-- Provided material follows --

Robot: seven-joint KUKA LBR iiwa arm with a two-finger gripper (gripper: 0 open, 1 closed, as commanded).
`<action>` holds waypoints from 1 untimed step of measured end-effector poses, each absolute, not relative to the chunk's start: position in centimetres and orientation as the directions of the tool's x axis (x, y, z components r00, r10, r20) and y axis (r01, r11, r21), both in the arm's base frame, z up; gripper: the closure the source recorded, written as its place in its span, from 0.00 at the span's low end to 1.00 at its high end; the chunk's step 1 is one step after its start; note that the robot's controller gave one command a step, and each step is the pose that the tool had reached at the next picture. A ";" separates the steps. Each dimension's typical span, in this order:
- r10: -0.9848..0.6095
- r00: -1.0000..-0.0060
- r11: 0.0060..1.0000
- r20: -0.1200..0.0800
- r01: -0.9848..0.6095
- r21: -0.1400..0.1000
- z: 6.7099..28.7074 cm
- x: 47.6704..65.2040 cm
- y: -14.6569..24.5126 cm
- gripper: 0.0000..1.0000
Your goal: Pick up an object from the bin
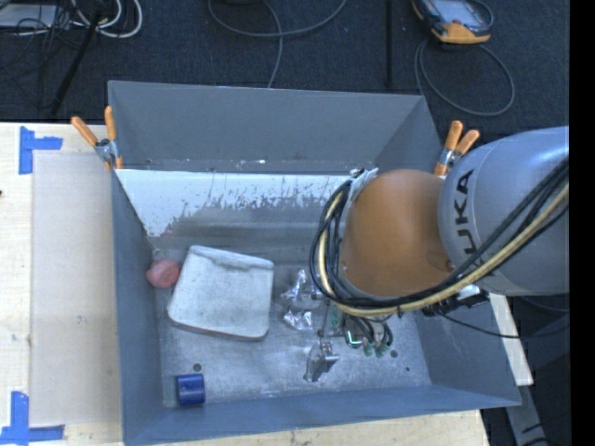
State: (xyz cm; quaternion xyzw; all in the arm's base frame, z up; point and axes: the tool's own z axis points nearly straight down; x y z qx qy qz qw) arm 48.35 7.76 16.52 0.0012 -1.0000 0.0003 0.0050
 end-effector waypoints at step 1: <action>0.274 -0.962 0.962 0.004 0.274 -0.002 9.9 52.4 4.4 0.00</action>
Offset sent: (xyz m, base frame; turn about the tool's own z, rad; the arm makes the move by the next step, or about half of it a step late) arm 0.0414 -0.0334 -0.0634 0.2790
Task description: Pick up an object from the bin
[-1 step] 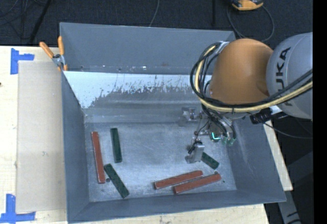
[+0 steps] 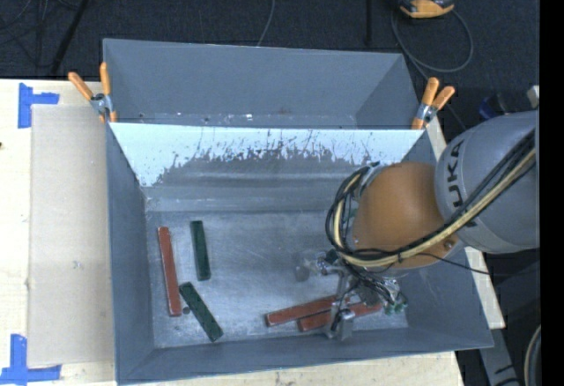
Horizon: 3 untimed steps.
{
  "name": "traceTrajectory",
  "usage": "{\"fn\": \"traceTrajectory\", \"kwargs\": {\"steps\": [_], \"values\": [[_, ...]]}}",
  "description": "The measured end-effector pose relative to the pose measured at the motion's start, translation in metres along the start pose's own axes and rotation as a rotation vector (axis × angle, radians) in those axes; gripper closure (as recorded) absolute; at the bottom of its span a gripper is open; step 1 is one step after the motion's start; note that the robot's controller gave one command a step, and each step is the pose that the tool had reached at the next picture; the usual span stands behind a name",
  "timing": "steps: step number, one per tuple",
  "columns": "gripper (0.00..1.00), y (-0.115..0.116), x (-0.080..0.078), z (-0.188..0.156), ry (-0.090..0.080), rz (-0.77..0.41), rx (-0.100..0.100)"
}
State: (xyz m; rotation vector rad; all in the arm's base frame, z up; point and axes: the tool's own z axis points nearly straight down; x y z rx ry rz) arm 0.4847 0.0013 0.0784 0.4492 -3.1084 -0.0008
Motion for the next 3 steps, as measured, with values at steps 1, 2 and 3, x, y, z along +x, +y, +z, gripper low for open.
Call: {"fn": "traceTrajectory", "kwargs": {"steps": [1, 2, 3], "values": [[0.0, 0.01, 0.004, 0.005, -0.022, -0.045, 0.007], [1.0, 0.011, 0.007, 0.007, -0.012, -0.043, 0.003], [1.0, -0.021, -0.01, -0.153, -0.009, -0.027, 0.004]]}}
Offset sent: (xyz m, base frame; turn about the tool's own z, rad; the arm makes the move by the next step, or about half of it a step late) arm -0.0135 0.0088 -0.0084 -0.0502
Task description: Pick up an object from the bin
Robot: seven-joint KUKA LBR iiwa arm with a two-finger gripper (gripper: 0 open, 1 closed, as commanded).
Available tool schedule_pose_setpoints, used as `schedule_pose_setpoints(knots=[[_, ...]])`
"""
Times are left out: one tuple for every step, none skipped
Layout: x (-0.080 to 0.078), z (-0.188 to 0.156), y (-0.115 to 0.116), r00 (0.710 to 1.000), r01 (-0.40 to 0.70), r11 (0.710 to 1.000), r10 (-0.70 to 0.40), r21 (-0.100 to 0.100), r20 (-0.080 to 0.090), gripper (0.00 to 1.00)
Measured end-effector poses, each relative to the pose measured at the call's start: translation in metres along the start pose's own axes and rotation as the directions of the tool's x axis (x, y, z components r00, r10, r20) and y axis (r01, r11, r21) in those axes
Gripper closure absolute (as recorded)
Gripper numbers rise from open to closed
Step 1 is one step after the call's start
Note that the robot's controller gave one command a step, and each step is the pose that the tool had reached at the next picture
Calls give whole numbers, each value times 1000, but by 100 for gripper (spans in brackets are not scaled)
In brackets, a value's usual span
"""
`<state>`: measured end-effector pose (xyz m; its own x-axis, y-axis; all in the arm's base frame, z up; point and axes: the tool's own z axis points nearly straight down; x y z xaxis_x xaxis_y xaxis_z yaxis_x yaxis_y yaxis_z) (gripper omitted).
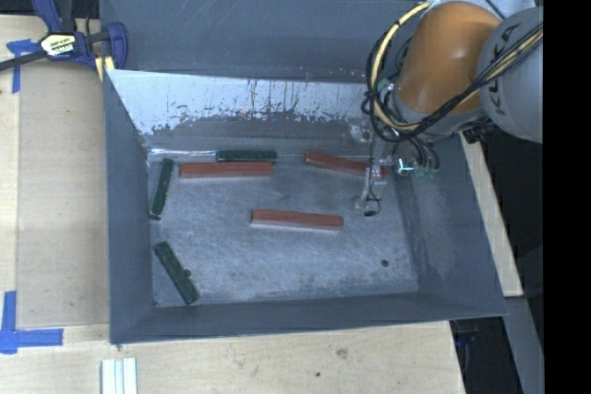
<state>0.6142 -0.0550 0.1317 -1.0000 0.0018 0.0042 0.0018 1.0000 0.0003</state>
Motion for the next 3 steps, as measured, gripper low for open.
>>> schedule_pose_setpoints(knots=[[-2,-4,0,1000,1,1000,-1,1,8,0],[9,61,-20,998,-64,998,64,0,8,100],[11,62,-20,998,-63,998,63,1,2,0]])
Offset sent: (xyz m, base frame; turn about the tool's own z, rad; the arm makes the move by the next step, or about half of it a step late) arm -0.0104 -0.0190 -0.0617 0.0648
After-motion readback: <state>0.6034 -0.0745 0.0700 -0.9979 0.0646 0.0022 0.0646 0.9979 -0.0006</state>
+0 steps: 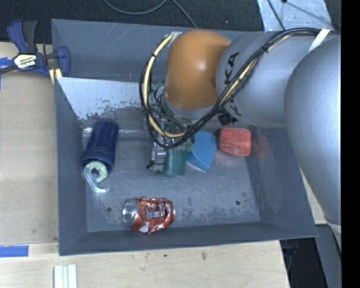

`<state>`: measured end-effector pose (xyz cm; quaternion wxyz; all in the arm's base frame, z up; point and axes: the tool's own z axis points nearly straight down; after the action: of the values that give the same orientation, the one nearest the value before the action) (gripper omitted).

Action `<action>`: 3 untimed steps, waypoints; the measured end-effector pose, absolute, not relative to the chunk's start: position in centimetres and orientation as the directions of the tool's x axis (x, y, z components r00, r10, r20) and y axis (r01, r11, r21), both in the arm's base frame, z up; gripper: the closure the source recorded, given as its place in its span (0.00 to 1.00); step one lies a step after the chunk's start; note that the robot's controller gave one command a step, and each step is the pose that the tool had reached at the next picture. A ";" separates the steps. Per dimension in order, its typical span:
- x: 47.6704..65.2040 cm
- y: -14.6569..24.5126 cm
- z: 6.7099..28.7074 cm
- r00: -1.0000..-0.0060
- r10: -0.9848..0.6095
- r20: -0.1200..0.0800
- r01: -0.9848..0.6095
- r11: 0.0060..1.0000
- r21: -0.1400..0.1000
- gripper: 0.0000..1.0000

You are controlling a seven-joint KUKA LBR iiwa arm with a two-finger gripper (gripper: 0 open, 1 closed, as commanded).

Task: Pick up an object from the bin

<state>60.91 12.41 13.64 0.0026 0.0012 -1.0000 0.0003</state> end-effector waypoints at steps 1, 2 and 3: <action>61.1 12.4 14.2 -1.000 0.000 -0.003 0.000 1.000 0.001 0.00; 60.0 10.6 17.7 -0.996 -0.087 0.003 -0.087 0.996 0.001 0.00; 60.5 9.0 18.5 -1.000 -0.012 -0.011 -0.012 1.000 0.002 0.00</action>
Offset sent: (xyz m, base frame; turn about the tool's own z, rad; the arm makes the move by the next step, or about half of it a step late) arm -0.0316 -0.0658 0.1333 -0.2805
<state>60.49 9.04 18.47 -0.0053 0.0062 -1.0000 -0.0010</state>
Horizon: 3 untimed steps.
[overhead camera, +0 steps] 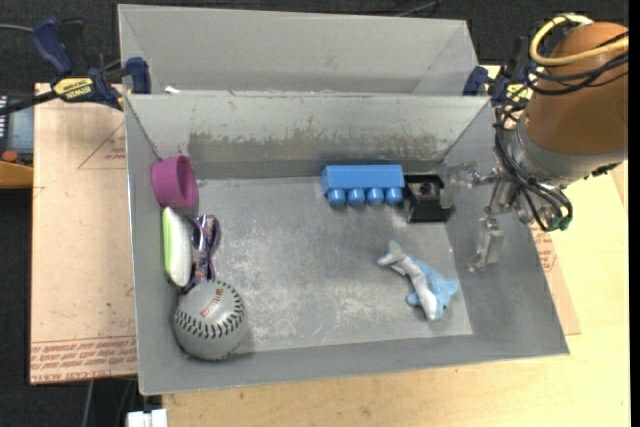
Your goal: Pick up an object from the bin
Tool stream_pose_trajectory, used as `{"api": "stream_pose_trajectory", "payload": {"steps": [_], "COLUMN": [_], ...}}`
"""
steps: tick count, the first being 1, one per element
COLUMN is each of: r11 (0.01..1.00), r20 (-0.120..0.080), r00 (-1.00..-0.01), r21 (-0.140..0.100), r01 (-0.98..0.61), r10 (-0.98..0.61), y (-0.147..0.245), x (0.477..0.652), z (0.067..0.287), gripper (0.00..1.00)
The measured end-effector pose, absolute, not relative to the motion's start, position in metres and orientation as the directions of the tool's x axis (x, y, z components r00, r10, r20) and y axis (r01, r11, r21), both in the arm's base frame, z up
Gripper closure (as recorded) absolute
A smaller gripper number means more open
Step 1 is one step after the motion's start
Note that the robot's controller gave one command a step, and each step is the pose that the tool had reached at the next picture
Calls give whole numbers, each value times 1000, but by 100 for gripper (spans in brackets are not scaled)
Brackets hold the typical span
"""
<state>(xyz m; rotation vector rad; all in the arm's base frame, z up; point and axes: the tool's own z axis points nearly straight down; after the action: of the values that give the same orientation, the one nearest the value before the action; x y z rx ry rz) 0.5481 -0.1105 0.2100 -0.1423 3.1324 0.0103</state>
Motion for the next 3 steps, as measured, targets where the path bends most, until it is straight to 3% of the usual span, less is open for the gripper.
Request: {"api": "stream_pose_trajectory", "payload": {"steps": [1, 2, 3], "r11": [939, 1000, 999], "r20": [-17, -13, -13], "r00": [-939, -1000, -999], "r21": [-8, 3, 5], "r01": [-344, -26, 48], "r10": [-344, -26, 48], "y": [-118, -98, -95], "x": [556, 582, 585], "z": [210, 192, 189], "gripper": [0, 0, 0]}}
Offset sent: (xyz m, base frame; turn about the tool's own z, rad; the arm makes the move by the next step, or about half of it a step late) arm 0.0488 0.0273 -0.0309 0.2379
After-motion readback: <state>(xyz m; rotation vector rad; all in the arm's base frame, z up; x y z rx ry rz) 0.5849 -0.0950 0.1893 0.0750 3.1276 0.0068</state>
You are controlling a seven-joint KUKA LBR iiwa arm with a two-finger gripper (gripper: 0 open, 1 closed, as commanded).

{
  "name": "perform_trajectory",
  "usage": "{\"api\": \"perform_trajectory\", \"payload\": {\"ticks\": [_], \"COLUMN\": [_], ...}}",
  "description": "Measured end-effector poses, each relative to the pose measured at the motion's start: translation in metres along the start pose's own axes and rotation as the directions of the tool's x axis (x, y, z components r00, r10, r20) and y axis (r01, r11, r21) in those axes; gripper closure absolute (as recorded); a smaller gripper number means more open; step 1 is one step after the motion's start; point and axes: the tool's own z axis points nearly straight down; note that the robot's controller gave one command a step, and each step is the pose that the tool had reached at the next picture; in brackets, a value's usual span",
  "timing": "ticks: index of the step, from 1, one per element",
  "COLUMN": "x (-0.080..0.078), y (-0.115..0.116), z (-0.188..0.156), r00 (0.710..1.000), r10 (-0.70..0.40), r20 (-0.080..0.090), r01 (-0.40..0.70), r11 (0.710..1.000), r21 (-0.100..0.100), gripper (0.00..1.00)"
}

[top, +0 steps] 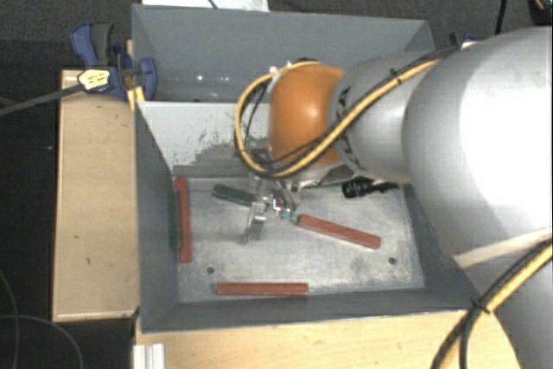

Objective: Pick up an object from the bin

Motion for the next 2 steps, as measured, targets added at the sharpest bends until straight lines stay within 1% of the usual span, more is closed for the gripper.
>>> {"api": "perform_trajectory", "payload": {"ticks": [1,2], "x": [0.000,0.004], "y": [0.000,0.000], "z": [0.000,-0.150], "r00": [1.000,0.998], "r10": [0.003,0.062], "r20": [0.001,0.008], "r01": [-0.003,-0.062], "r11": [1.000,0.998], "r21": [0.000,-0.004], "gripper": [1.00,1.00]}}
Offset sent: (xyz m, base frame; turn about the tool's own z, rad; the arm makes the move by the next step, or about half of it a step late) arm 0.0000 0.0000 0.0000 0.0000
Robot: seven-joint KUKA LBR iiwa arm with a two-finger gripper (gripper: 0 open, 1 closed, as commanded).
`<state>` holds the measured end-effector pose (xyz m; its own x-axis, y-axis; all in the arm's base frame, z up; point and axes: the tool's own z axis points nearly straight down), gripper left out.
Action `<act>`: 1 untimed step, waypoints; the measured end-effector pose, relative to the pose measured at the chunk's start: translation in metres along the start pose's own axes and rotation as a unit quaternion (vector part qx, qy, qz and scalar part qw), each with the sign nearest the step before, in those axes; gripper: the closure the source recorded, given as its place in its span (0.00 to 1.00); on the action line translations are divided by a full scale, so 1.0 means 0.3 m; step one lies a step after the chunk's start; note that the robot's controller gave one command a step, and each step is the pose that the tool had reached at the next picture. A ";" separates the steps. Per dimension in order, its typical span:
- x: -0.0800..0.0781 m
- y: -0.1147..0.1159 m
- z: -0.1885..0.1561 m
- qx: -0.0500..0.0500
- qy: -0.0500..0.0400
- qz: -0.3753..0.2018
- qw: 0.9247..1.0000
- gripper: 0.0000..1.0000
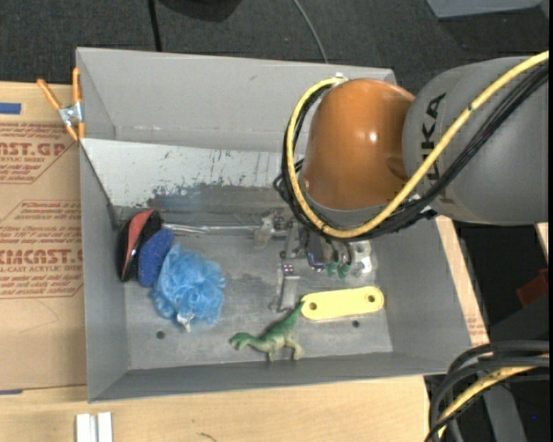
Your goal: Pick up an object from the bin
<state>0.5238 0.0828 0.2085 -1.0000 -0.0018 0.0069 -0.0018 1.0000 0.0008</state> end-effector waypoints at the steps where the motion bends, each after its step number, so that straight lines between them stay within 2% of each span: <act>1: -0.004 -0.001 -0.015 0.000 -0.004 0.001 1.000 0.00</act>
Offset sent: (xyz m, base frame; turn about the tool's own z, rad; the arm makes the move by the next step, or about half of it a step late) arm 0.0000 0.0693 -0.0639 -0.0743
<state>0.5250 0.0824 0.2130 -1.0000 -0.0007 -0.0007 -0.0007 1.0000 0.0013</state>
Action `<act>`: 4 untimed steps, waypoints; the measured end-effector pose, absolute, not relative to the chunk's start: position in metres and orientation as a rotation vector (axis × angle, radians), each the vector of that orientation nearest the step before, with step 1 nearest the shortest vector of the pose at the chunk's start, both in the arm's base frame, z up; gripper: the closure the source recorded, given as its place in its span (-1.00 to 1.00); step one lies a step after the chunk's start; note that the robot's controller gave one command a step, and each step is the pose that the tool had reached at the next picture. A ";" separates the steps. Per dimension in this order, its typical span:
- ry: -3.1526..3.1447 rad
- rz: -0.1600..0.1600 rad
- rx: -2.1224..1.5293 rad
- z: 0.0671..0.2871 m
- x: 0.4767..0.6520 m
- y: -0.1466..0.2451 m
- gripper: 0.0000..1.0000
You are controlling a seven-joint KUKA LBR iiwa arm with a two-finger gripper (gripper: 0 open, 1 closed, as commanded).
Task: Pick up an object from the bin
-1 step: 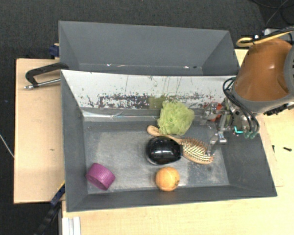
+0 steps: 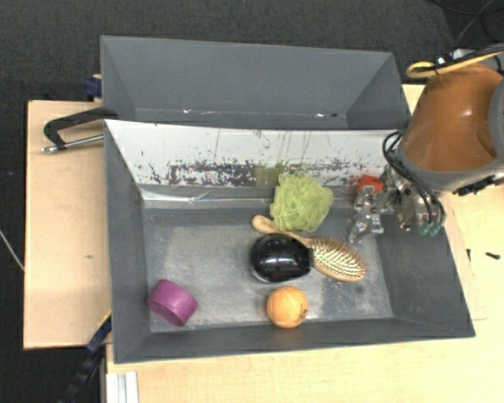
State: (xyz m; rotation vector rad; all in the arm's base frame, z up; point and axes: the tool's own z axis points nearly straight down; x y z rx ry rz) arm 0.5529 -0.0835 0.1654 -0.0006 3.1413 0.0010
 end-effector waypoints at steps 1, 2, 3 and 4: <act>3.141 0.001 -0.001 0.165 0.553 -0.083 -1.00; 3.141 0.001 -0.001 0.165 0.553 -0.083 1.00; 3.141 0.001 -0.001 0.165 0.553 -0.083 1.00; 3.143 0.001 -0.025 0.213 0.549 -0.080 1.00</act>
Offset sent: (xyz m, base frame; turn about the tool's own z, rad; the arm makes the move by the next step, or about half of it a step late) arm 0.0000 0.0000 0.0000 0.0000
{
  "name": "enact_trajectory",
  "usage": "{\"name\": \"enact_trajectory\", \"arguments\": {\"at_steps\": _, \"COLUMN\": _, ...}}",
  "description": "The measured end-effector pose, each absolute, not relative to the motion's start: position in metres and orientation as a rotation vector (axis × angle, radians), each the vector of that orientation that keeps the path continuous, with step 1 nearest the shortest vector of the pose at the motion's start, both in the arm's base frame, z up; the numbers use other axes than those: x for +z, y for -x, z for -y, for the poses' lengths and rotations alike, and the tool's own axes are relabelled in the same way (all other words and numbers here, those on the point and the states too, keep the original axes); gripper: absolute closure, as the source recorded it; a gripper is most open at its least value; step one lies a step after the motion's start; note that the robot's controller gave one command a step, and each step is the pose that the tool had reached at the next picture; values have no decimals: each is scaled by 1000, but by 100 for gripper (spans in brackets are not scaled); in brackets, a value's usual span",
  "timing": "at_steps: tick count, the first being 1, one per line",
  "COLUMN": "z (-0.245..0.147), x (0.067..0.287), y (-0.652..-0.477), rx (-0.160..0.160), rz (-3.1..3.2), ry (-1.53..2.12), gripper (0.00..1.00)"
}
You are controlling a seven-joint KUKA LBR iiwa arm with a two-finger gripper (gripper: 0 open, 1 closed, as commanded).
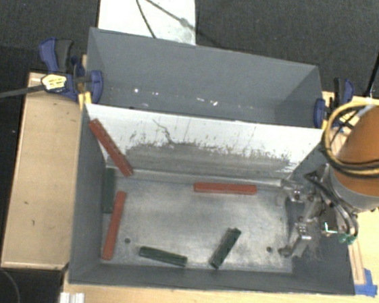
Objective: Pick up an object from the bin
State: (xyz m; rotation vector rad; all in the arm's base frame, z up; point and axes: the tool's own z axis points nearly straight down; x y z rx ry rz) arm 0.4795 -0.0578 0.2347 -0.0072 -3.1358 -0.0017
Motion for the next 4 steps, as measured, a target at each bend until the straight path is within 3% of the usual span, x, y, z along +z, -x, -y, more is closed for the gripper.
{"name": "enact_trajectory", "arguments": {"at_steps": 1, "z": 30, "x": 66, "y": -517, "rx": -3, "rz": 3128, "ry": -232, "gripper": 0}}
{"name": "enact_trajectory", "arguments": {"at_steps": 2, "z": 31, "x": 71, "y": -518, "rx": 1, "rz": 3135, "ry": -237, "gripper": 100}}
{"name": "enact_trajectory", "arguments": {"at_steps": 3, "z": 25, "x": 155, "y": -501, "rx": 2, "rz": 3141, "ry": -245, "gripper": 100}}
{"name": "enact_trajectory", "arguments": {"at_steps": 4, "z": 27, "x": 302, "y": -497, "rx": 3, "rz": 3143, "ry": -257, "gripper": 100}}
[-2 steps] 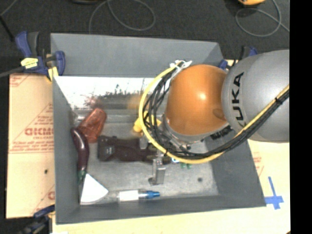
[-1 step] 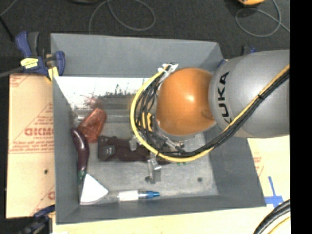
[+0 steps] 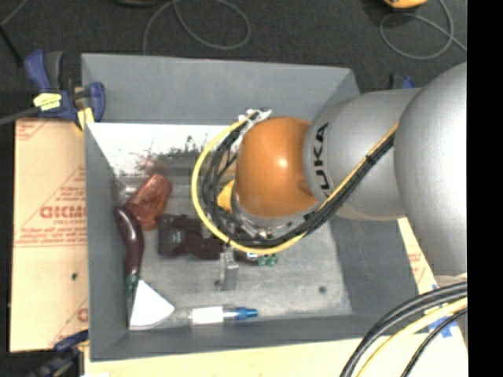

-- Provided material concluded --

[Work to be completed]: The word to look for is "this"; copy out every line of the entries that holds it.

[Expected answer]:
`<action>` holds waypoints from 1 untimed step of measured end-effector poses, each absolute, not relative to the chunk's start: position in centimetres and orientation as the directions of the tool's x axis (x, y, z components r00, r10, r20) and y axis (r01, r11, r21), both in the arm's base frame, z up; gripper: the closure the source recorded, written as its place in its span, from 0.00 at the span's low end to 1.00 at its high end; the chunk's step 1 is one step after its start; note that the robot's controller gave one command a step, and each step is the pose that the tool had reached at the next picture. A ";" separates the steps. Each dimension's typical span, in this order:
Action `<act>`: 4 untimed steps, waypoints; the measured end-effector pose, absolute, not relative to the chunk's start: position in metres and orientation as a rotation vector (axis × angle, radians), each the vector of that orientation nearest the step before, with step 1 nearest the shortest vector of the pose at the chunk's start, both in the arm's base frame, z up; gripper: the closure the source recorded, given as its place in its span (-1.00 to 1.00); step one lies a step after the chunk's start; note that the robot's controller gave one command a step, and each step is the pose that the tool had reached at the next picture. A ";" separates the steps. Per dimension in this order, its typical span:

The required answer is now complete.